Work required: Output every record precisely.

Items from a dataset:
*** Block opens ***

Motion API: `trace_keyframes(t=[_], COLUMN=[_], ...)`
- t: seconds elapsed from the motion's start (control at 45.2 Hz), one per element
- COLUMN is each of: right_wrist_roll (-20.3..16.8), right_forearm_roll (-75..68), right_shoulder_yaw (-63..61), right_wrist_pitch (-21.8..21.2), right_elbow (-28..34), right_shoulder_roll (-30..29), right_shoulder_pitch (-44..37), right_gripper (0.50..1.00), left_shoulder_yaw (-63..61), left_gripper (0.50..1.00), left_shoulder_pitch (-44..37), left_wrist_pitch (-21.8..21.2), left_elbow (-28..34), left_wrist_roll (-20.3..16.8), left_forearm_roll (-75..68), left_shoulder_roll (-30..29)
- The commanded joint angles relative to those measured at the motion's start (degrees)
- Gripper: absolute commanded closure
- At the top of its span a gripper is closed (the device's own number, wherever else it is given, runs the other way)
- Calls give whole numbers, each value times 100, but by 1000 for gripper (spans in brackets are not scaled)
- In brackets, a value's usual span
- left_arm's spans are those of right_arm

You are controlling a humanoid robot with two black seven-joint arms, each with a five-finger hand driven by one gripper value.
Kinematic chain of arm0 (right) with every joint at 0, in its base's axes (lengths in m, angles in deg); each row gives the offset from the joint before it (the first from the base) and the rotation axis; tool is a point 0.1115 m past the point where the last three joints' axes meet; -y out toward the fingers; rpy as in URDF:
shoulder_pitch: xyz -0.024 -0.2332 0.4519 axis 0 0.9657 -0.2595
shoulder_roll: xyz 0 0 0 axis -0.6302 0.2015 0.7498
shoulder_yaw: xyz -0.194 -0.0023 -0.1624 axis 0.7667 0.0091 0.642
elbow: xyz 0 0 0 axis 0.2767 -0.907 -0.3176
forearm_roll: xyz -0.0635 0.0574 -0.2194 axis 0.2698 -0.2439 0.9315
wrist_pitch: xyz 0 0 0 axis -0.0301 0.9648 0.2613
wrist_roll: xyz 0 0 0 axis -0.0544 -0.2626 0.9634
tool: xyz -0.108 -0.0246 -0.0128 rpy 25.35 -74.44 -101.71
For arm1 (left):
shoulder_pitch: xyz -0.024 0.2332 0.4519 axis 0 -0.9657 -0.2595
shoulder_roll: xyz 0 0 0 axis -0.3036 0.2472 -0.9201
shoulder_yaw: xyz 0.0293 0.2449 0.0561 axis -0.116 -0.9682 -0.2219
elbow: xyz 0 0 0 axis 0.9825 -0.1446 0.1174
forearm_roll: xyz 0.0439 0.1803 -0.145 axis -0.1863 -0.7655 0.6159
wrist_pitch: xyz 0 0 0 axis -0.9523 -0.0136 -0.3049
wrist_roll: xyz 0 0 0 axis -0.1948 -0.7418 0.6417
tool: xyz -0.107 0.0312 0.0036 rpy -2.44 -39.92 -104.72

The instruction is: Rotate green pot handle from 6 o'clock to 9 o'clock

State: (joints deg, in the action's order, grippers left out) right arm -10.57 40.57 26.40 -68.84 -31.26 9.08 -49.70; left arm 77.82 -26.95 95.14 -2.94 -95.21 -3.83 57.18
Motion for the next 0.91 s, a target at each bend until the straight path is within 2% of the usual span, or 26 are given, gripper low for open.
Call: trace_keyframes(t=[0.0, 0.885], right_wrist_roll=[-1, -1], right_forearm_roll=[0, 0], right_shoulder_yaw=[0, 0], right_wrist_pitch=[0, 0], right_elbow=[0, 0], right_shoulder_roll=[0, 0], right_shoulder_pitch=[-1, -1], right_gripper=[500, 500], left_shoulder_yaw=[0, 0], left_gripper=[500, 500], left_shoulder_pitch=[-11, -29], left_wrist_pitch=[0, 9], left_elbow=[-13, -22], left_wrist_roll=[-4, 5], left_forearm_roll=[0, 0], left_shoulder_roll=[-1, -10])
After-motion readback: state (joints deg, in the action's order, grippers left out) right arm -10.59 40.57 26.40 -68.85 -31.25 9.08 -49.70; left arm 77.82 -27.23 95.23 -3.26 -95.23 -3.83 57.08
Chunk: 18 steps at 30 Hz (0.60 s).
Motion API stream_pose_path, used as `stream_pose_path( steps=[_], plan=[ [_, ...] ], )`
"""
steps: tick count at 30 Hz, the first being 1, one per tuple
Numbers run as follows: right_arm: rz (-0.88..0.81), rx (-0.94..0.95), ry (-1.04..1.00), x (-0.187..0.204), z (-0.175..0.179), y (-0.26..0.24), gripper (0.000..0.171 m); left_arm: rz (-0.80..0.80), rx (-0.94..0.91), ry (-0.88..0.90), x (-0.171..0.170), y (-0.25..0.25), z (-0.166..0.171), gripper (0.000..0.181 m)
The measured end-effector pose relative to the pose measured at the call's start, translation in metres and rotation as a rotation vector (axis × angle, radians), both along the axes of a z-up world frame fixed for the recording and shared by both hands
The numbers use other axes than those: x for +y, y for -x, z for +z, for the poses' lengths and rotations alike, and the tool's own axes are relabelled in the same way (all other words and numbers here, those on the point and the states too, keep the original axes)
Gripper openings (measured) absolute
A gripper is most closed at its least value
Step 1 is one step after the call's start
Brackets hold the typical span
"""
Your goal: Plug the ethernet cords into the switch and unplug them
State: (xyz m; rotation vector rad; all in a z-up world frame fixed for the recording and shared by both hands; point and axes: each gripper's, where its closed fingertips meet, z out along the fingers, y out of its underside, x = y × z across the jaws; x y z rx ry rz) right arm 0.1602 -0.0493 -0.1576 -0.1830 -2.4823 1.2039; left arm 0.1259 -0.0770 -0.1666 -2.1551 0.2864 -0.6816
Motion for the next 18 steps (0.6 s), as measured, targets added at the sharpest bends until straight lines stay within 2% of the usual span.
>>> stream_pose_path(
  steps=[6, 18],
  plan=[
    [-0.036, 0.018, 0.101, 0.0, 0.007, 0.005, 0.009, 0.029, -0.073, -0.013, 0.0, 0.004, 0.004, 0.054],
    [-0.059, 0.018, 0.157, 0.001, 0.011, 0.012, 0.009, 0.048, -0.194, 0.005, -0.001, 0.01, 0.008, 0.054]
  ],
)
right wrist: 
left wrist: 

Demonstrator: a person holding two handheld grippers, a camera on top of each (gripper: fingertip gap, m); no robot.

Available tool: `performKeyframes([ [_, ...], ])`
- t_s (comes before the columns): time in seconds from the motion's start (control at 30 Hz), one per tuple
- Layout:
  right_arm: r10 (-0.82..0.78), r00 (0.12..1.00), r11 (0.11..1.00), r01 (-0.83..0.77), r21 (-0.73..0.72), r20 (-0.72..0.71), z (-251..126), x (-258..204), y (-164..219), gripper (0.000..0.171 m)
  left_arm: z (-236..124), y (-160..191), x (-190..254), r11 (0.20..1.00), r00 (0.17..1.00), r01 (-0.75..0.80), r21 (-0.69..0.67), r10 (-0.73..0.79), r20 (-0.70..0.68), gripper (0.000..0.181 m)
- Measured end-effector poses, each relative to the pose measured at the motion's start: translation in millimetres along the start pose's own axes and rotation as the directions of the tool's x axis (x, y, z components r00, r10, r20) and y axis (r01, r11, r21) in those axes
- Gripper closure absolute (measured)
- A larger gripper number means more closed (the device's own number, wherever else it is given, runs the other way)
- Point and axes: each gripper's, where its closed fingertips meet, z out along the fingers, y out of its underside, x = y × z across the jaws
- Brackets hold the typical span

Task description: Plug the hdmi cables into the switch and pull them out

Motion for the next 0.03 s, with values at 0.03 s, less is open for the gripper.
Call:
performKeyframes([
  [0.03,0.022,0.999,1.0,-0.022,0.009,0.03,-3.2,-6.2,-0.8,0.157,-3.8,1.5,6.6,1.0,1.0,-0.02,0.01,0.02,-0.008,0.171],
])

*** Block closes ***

Response to the task:
Motion API: `trace_keyframes(t=[_], COLUMN=[_], ...)`
- t: seconds elapsed from the motion's start (control at 45.2 Hz), one per element
- COLUMN is each of: right_wrist_roll (-20.3..16.8), right_forearm_roll (-75..68), right_shoulder_yaw (-63..61), right_wrist_pitch (-21.8..21.2), right_elbow (-28..34), right_shoulder_roll (-30..29), right_shoulder_pitch (-44..37), right_gripper (0.50..1.00), left_shoulder_yaw (-63..61), left_gripper (0.50..1.00), left_shoulder_pitch (-44..37), left_wrist_pitch (-21.8..21.2), left_elbow (-28..34), left_wrist_roll (-20.3..16.8), left_forearm_roll (-75..68), left_shoulder_roll (-30..29)
- The commanded joint angles relative to those measured at the motion's start (degrees)
- Gripper: absolute commanded closure
- At the top of its span a gripper is closed (the device's own number, wherever else it is given, runs the other way)
- Calls give whole numbers, each value times 100, but by 1000 for gripper (spans in brackets are not scaled)
- In brackets, a value's usual span
- left_arm's spans are those of right_arm

You are controlling a humanoid robot with two black seven-joint arms, each with a five-finger hand driven by one gripper value.
Kinematic chain of arm0 (right) with every joint at 0, in its base's axes (lengths in m, angles in deg); each row gives the offset from the joint before it (the first from the base) and the rotation axis; tool is a point 0.1115 m past the point where the last three joints' axes meet; -y out toward the fingers; rpy as in URDF:
shoulder_pitch: xyz -0.024 -0.2332 0.4519 axis 0 0.9657 -0.2595
shoulder_roll: xyz 0 0 0 axis -0.6302 0.2015 0.7498
shoulder_yaw: xyz -0.194 -0.0023 -0.1624 axis 0.7667 0.0091 0.642
elbow: xyz 0 0 0 axis 0.2767 -0.907 -0.3176
forearm_roll: xyz -0.0635 0.0574 -0.2194 axis 0.2698 -0.2439 0.9315
wrist_pitch: xyz 0 0 0 axis -0.0301 0.9648 0.2613
wrist_roll: xyz 0 0 0 axis -0.0544 -0.2626 0.9634
tool: xyz -0.108 -0.0246 -0.0128 rpy 25.35 -74.44 -101.71
For arm1 (left):
shoulder_pitch: xyz -0.024 0.2332 0.4519 axis 0 -0.9657 -0.2595
shoulder_roll: xyz 0 0 0 axis -0.3036 0.2472 -0.9201
shoulder_yaw: xyz 0.0293 0.2449 0.0561 axis -0.116 -0.9682 -0.2219
elbow: xyz 0 0 0 axis 0.9825 -0.1446 0.1174
forearm_roll: xyz 0.0439 0.1803 -0.145 axis -0.1863 -0.7655 0.6159
wrist_pitch: xyz 0 0 0 axis -0.9523 -0.0136 -0.3049
wrist_roll: xyz 0 0 0 axis -0.1948 -0.7418 0.6417
tool: xyz -0.107 0.0312 0.0036 rpy -2.44 -39.92 -104.72

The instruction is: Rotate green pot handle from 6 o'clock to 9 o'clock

State: (joints deg, in the action's order, grippers left out) right arm -10.57 40.57 26.40 -68.84 -31.26 9.08 -49.70; left arm 77.82 -26.95 95.14 -2.94 -95.21 -3.83 57.18
Motion for the next 0.91 s, a target at each bend until the straight path is within 2% of the usual span, or 26 are given, gripper low for open.
Call: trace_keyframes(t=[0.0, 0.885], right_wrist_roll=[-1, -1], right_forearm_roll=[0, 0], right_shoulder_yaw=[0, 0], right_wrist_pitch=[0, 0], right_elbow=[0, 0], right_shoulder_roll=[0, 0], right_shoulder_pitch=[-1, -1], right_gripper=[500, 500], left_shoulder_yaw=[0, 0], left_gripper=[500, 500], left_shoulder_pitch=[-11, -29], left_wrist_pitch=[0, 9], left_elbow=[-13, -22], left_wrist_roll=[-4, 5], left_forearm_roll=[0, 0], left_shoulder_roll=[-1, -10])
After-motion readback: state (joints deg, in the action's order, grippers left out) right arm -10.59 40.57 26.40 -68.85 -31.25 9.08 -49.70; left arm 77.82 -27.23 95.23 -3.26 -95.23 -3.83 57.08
Chunk: 18 steps at 30 Hz (0.60 s).
Motion API stream_pose_path, used as `stream_pose_path( steps=[_], plan=[ [_, ...] ], )`
"""
steps: tick count at 30 Hz, the first being 1, one per tuple
Numbers run as follows: right_arm: rz (-0.88..0.81), rx (-0.94..0.95), ry (-1.04..1.00), x (-0.187..0.204), z (-0.175..0.179), y (-0.26..0.24), gripper (0.000..0.171 m); left_arm: rz (-0.80..0.80), rx (-0.94..0.91), ry (-0.88..0.90), x (-0.171..0.170), y (-0.25..0.25), z (-0.166..0.171), gripper (0.000..0.181 m)
The measured end-effector pose relative to the pose measured at the call's start, translation in metres and rotation as a rotation vector (axis × angle, radians), both along the axes of a z-up world frame fixed for the recording and shared by both hands
The numbers use other axes than those: x for +y, y for -x, z for +z, for the poses' lengths and rotations alike, and the tool's own axes are relabelled in the same way (all other words and numbers here, those on the point and the states too, keep the original axes)
Gripper openings (measured) absolute
A gripper is most closed at its least value
Step 1 is one step after the call's start
Brackets hold the typical span
"""
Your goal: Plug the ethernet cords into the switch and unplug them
State: (xyz m; rotation vector rad; all in a z-up world frame fixed for the recording and shared by both hands; point and axes: each gripper's, where its closed fingertips meet, z out along the fingers, y out of its underside, x = y × z across the jaws; x y z rx ry rz) right arm 0.1602 -0.0493 -0.1576 -0.1830 -2.4823 1.2039; left arm 0.1259 -0.0770 -0.1666 -2.1551 0.2864 -0.6816
Motion for the next 18 steps (0.6 s), as measured, targets added at the sharpest bends until straight lines stay within 2% of the usual span.
>>> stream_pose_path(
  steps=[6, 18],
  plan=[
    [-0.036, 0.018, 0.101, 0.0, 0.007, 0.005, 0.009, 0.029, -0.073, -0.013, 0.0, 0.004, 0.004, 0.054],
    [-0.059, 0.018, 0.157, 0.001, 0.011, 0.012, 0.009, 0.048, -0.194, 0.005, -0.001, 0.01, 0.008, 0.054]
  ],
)
right wrist: 
left wrist: 

Demonstrator: a person holding two handheld grippers, a camera on top of each (gripper: fingertip gap, m); no robot.

Available tool: `performKeyframes([ [_, ...], ])`
- t_s (comes before the columns): time in seconds from the motion's start (control at 30 Hz), one per tuple
- Layout:
  right_arm: r10 (-0.82..0.78), r00 (0.12..1.00), r11 (0.11..1.00), r01 (-0.83..0.77), r21 (-0.73..0.72), r20 (-0.72..0.71), z (-251..126), x (-258..204), y (-164..219), gripper (0.000..0.171 m)
  left_arm: z (-236..124), y (-160..191), x (-190..254), r11 (0.20..1.00), r00 (0.17..1.00), r01 (-0.75..0.80), r21 (-0.69..0.67), r10 (-0.73..0.79), r20 (-0.70..0.68), gripper (0.000..0.181 m)
- Measured end-effector poses, each relative to the pose measured at the motion's start: translation in millimetres along the start pose's own axes and rotation as the directions of the tool's x axis (x, y, z components r00, r10, r20) and y axis (r01, r11, r21) in those axes
- Gripper closure absolute (measured)
- A larger gripper number means more closed (the device's own number, wherever else it is given, runs the other way)
- Point and axes: each gripper's, where its closed fingertips meet, z out along the fingers, y out of its underside, x = y × z across the jaws
- Brackets hold the typical span

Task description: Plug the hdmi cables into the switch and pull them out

Motion for the next 0.03 s, with values at 0.03 s, less is open for the gripper.
Call:
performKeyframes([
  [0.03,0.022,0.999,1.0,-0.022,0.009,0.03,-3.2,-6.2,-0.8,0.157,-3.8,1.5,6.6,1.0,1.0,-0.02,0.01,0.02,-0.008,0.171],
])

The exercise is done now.